(Work to be completed): Report each line of the material below where the word "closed" can be found.

(Dataset excerpt):
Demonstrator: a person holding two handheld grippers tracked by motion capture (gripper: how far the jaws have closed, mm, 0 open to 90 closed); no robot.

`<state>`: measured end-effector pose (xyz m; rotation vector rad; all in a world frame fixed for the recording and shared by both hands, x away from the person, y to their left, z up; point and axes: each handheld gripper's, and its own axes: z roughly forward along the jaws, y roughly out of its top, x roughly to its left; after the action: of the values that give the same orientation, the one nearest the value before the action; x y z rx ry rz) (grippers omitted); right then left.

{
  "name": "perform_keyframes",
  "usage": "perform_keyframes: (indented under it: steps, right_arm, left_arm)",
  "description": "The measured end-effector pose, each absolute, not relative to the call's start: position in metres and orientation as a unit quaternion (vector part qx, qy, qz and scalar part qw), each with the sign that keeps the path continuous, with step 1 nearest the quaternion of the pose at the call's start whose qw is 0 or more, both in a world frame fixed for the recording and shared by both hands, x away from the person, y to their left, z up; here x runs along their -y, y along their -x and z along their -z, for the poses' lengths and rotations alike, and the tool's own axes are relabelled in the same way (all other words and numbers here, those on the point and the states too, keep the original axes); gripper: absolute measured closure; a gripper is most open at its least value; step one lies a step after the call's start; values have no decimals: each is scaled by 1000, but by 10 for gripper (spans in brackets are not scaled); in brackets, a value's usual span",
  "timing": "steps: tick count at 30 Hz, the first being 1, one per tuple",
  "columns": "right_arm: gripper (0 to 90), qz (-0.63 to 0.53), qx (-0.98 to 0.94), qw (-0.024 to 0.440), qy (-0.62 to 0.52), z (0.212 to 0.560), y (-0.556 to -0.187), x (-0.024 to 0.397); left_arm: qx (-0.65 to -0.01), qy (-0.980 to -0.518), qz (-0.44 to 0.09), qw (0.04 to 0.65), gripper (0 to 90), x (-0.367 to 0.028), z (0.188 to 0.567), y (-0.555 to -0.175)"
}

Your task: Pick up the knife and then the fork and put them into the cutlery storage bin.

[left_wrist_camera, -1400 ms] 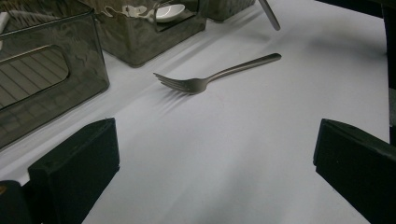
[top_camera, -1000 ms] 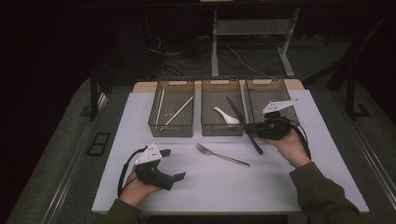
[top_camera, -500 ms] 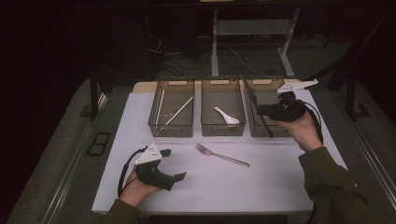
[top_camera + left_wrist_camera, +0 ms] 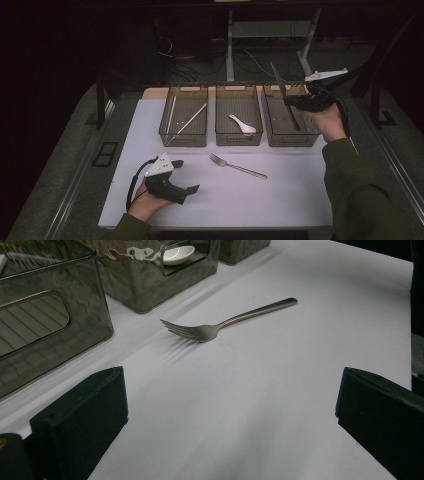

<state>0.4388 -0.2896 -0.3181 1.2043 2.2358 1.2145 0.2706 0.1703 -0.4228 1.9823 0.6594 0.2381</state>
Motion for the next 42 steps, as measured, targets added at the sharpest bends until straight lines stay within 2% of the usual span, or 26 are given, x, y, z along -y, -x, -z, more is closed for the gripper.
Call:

(Your response):
Demonstrator: a person holding two handheld grippers tracked by motion capture (gripper: how far the jaws have closed, mm, 0 open to 90 closed); no robot.
Motion for the next 42 steps, as measured, targets added at the sharpest bends until straight lines stay within 2% of the usual span, or 26 are given, x, y, z along -y, -x, -z, more is closed for the gripper.

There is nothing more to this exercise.